Posted to issues@spark.apache.org by "Luca Canali (JIRA)" <ji...@apache.org> on 2018/11/16 12:39:01 UTC

[jira] [Updated] (SPARK-26087) Spark on K8S jobs fail when returning large result sets in client mode under certain conditions

     [ https://issues.apache.org/jira/browse/SPARK-26087?page=com.atlassian.jira.plugin.system.issuetabpanels:all-tabpanel ]

Luca Canali updated SPARK-26087:
--------------------------------
    Description: 
*Short description*: Jobs on Spark on k8s fail when certain conditions are met: when using client mode with driver on a host external to K8s cluster and the task result size is greater than the value "maxDirectResultSize" and the executor blockmanagers in the k8s cluster are not routable from the driver.

*Background:* when the result of a task has to be serialized back to the driver three cases are posible: (1) failure if the result size is greater than MAX_RESULT_SIZE,  (2) the result is serialized directly to the driver if the size is equal or less than "maxDirectResultSize", (3) pointers to the task results in the block manager are sent back to the driver in the case of result size between "maxDirectResultSize" and MAX_RESULT_SIZE.

For behavior 3 to successfully complete (i.e. the driver is sent pointers into the block manager rather than data), the driver needs to be able to access the block manager address from in the executor JVM. This currently fails in our configuration when using a Spark driver outside the K8S cluster, as the block manager addresses are private K8S pods addresses and thus not routable from the driver, at least in our configuration, but we think others may be affected.

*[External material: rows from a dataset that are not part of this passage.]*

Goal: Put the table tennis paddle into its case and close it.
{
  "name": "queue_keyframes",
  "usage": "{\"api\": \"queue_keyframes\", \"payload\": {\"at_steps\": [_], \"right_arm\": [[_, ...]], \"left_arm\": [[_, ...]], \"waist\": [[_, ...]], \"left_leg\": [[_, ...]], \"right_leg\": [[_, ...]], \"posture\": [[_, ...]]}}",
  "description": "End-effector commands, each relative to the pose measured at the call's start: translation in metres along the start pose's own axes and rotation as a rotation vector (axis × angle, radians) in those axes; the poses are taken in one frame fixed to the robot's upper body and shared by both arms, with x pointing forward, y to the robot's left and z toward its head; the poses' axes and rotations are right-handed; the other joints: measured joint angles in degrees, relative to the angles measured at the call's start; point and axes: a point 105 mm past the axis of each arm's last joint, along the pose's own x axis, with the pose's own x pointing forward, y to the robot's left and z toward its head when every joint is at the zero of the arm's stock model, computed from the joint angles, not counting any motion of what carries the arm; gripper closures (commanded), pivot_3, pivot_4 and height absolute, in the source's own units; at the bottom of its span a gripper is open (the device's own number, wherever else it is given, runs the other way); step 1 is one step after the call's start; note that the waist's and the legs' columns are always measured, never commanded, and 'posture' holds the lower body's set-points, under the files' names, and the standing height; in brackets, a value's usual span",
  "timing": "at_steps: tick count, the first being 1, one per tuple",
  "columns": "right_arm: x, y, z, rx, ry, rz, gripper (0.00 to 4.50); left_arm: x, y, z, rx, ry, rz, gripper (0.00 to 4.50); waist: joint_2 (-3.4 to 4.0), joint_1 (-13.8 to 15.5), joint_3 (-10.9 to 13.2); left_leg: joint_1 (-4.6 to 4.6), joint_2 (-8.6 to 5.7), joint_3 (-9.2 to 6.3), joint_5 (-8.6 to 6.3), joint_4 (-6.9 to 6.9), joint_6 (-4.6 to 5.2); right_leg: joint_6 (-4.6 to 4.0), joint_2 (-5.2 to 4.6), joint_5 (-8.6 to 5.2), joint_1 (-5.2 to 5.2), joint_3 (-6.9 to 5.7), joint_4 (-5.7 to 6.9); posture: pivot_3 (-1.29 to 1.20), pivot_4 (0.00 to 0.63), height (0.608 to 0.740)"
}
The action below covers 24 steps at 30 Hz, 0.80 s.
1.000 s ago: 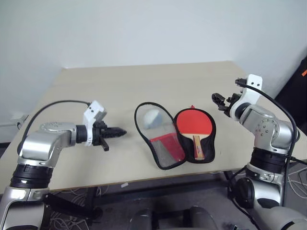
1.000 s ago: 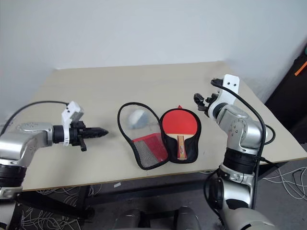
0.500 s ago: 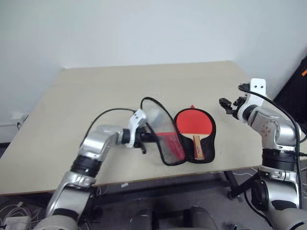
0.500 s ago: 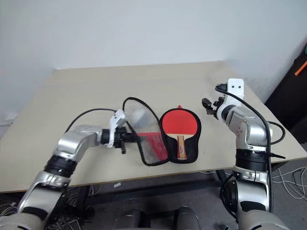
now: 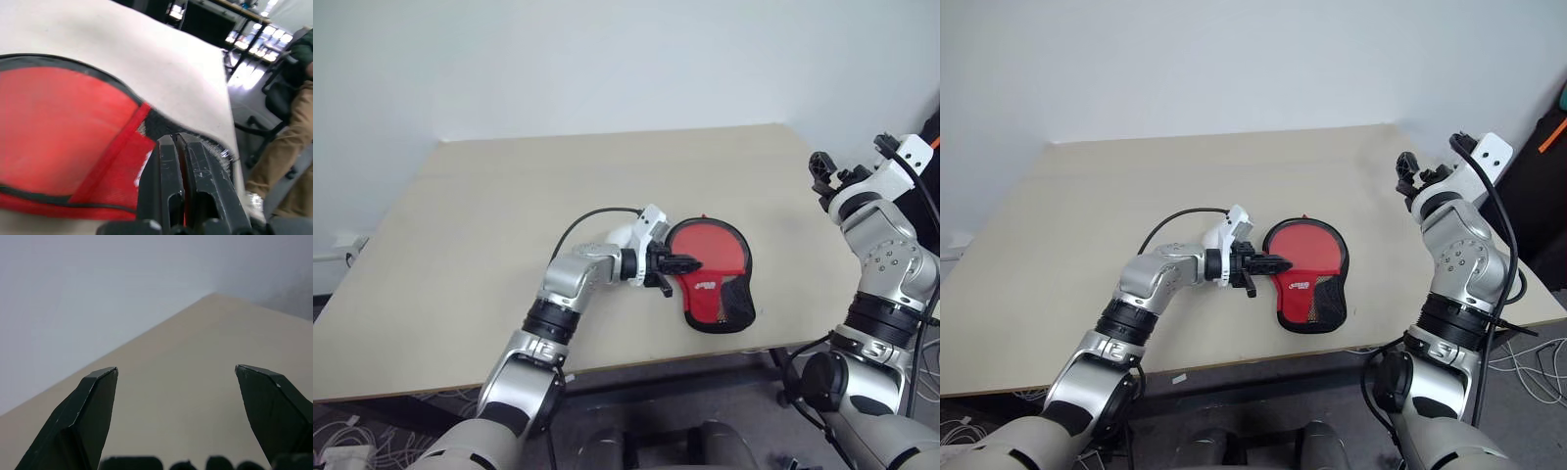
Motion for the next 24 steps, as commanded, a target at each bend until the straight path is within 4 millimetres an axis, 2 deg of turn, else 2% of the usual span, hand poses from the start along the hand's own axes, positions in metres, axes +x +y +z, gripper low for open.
{"api": "queue_keyframes", "payload": {"at_steps": [1, 5, 8, 12, 20, 24], "right_arm": [[0.000, 0.005, 0.002, -0.015, -0.020, 0.002, 0.33], [-0.001, 0.008, -0.006, -0.006, -0.008, 0.007, 0.33], [0.000, 0.008, -0.012, -0.018, 0.009, -0.001, 0.33], [0.003, 0.000, -0.020, -0.018, 0.045, -0.041, 0.33], [0.005, -0.002, -0.019, -0.005, 0.043, -0.054, 0.33], [0.003, -0.005, -0.023, -0.004, 0.051, -0.069, 0.33]], "left_arm": [[-0.019, 0.002, 0.014, -0.055, -0.072, 0.036, 4.12], [-0.024, 0.004, 0.002, -0.215, -0.036, 0.095, 2.96], [-0.021, 0.006, -0.016, -0.325, 0.029, 0.146, 2.96], [-0.013, 0.003, -0.025, -0.449, 0.047, 0.165, 2.96], [0.009, -0.008, -0.021, -0.652, 0.049, 0.101, 2.96], [0.017, -0.013, -0.024, -0.672, 0.081, 0.092, 2.96]], "waist": [[0.00, 0.0, 0.0], [0.00, 0.2, 0.0], [0.00, 0.4, 0.0], [0.00, 0.4, 0.0], [0.00, 0.4, 0.0], [0.00, 0.4, 0.0]], "left_leg": [[0.00, 0.00, 0.00, 0.00, 0.01, 0.00], [-0.01, -0.03, -0.07, 0.01, 0.05, 0.03], [-0.01, -0.08, -0.24, 0.01, 0.08, 0.07], [-0.01, -0.09, -0.40, 0.02, 0.08, 0.08], [-0.02, -0.10, -0.42, 0.02, 0.09, 0.08], [-0.01, -0.11, -0.42, 0.02, 0.09, 0.09]], "right_leg": [[0.01, -0.01, 0.00, 0.00, 0.01, 0.01], [0.05, -0.03, -0.03, 0.03, 0.02, 0.01], [0.08, -0.06, -0.04, 0.08, 0.01, -0.01], [0.08, -0.04, -0.04, 0.08, 0.00, 0.00], [0.08, -0.04, -0.04, 0.09, -0.01, -0.01], [0.08, -0.04, -0.04, 0.09, -0.01, -0.02]], "posture": [[0.00, 0.000, 0.724], [0.00, 0.000, 0.724], [0.00, 0.000, 0.724], [0.00, 0.000, 0.724], [0.00, 0.000, 0.724], [0.00, 0.000, 0.724]]}}
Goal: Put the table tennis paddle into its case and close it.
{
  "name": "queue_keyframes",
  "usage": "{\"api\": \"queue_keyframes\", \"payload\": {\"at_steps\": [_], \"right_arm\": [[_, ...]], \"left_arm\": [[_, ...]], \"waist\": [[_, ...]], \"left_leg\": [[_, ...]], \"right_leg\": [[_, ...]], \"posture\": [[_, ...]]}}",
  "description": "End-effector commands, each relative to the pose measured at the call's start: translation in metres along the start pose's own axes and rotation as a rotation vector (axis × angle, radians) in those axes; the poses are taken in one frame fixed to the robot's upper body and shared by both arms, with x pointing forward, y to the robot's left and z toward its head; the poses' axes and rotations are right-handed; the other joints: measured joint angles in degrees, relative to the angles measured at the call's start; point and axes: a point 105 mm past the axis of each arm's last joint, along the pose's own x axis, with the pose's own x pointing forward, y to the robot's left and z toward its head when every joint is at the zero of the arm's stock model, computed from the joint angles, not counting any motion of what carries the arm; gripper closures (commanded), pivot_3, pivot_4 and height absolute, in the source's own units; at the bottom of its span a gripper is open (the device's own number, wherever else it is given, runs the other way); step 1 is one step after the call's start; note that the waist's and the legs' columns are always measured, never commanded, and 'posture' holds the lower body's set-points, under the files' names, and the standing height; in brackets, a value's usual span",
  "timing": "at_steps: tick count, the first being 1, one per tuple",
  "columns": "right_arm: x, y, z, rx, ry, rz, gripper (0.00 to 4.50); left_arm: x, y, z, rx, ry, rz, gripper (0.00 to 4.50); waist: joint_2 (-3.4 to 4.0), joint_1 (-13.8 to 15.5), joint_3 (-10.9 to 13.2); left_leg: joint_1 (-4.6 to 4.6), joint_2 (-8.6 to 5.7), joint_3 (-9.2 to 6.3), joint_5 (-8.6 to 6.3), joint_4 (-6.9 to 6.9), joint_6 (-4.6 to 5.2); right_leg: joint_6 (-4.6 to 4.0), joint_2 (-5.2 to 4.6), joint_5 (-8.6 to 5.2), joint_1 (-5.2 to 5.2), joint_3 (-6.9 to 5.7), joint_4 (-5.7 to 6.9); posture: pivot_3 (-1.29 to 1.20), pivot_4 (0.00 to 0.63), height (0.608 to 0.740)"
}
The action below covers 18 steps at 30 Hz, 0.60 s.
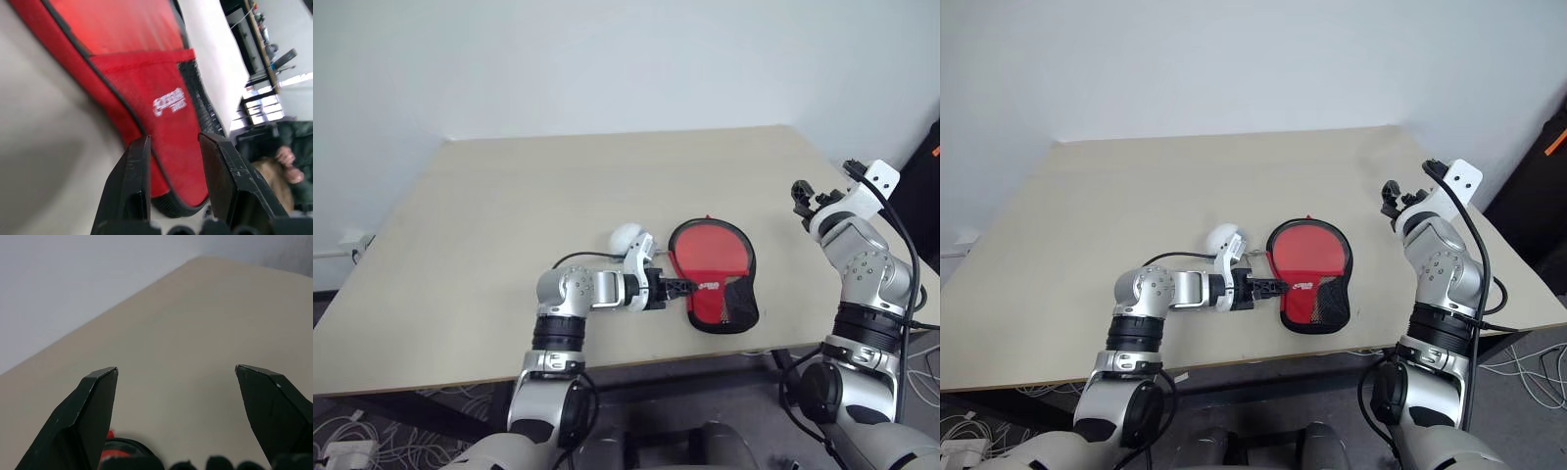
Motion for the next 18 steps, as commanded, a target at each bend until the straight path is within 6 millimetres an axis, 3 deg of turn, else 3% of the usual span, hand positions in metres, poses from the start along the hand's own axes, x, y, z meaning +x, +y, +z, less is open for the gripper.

How to *reproduce* the issue:
 * Use Spark on K8S with a driver located externally to the K8S cluster
 * Start the Spark session using --conf *spark.task.maxDirectResultSize* =<testValue>, for example with <testValue> = 100 to make this problem appear with most tasks even returning small result size.

*Error* stack:

 
{code:java}
ERROR RetryingBlockFetcher: Exception while beginning fetch of 1 outstanding blocksjava.io.IOException: Connecting to /10.100.112.3:35973 timed out (30000 ms)
{code}
Existing *workaround*:
 * Set *spark.task.maxDirectResultSize* to the same value as spark.driver.maxResultSize when running in the configuration affected by this bug (K8S with driver external to the cluster).

Additional *notes*:
 * The executors are registered with routable public ips but the executor blockmanagers are registered with ips private to K8S, that is why the task assignment works however driver cannot connect to executor blockmanager to pull the final result (if result is bigger than maxDirectResultSize).
 * Spark documentation correctly states "spark executors must be able to connect to the Spark driver over a hostname and a port that is routable from the Spark executors”, however, this case is about the Spark driver needing to connect to the executors’ block managers.

  was:
*Short description*: Jobs on Spark on k8s fail when certain conditions are met: when using client mode with driver on a host external to K8s cluster and the task result size is greater than the value "maxDirectResultSize" and the executor blockmanagers in the k8s cluster are not routable from the driver.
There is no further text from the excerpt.